La mondialisation est apparue d’abord aux Africains comme un trouble étendant sur le monde entier une ombre anonyme. Véhicule ou conducteur invisible, la mondialisation a d’abord fait entendre ses sirènes pour signaler sa présence, ensuite, elle a répandu l’odeur d’une « bonne nouvelle » économique pour le monde entier qui était alors invité à se métamorphoser en zone de libre échange absolu, en espace sans frontières. Priés de se prêter au jeu du marché mondial à mettre en place pour le bonheur universel, les pays d’Afrique, déjà sans véritable autonomie dans un monde dominé par la puissance techno-scientifique, économique et politique, n’ont vraiment eu de choix que de coopérer.
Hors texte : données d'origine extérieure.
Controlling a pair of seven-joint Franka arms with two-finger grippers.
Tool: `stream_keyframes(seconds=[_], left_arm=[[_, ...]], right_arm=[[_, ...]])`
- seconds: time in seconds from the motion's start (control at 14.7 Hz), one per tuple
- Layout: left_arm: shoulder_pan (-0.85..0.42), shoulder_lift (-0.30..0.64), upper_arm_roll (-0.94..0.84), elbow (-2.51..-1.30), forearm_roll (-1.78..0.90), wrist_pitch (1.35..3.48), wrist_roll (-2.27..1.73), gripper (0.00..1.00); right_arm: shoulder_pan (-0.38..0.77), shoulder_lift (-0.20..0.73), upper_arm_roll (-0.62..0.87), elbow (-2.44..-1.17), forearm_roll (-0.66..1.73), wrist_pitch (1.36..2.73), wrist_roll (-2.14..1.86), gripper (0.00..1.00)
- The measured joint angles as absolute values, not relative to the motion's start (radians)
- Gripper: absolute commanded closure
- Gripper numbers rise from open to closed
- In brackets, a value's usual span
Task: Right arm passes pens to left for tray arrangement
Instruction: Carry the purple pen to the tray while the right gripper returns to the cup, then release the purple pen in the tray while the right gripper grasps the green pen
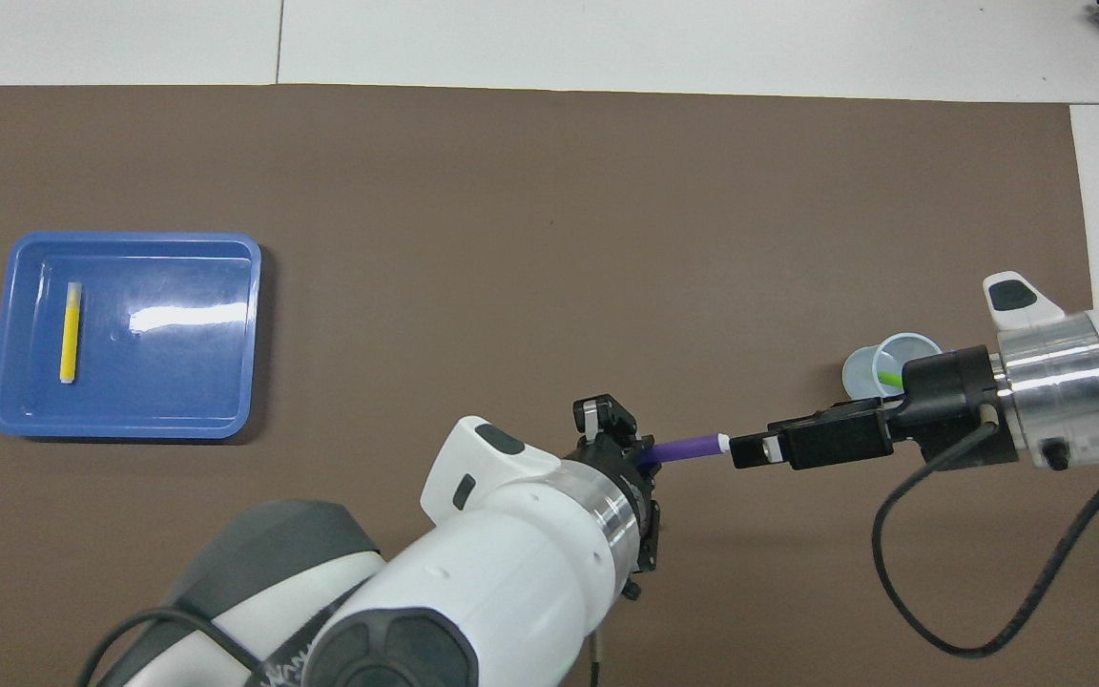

Ils se sont retrouvés en quelque sorte embarqués dans « une galère » dont ils ignoraient d’une part la solidité (de quel bois est fait le navire dans lequel nous sommes embarqués ?) et d’autre part la destination (où nous mène le navire ? vers la « terre promise » du développement ? Ce qui est recherché nous sera-t-il vraiment profitable ?).

 

                                     Face à ce trouble que l’on présentait ici et là comme une fatalité du nouveau siècle, alors que des voix se faisaient déjà entendre en Occident même, des intellectuels africains ont à leur tour, entrepris de chercher à comprendre ce qui se présentait comme un tournant de l’histoire du monde. Il leur fallait interroger le phénomène pour en comprendre les tenants et les aboutissants. La mondialisation était-elle enfin la voie sacrée du développement tant attendu et recherché depuis les années de nos indépendances ? Les promesses du néo-libéralisme nous assuraient-elles la sortie de la déchéance de nos sociétés en proie à de multiples difficultés ? Entre la résignation née du traumatisme colonial et l’espoir de trouver une issue à l’impasse économique africaine, l’intellectuel africain a tenté d’assumer son rôle historique et son devoir théorique de penser la crise qui secoue le monde. C’est au moment où se joue le sort de l’humanité et des collectivités auxquelles ils appartiennent que les intellectuels africains sortent de la clandestinité ou de la discrétion. Parce que ce dont il est question dans la mondialisation, ce n’est pas seulement de croissance, il est pleinement question du sort de la communauté humaine dans son entièreté, et par voie de conséquence, du destin même de notre continent, embarqué dans la même aventure que l’Europe depuis les confrontations coloniales et les deux grandes tragédies mondiales du siècle passé.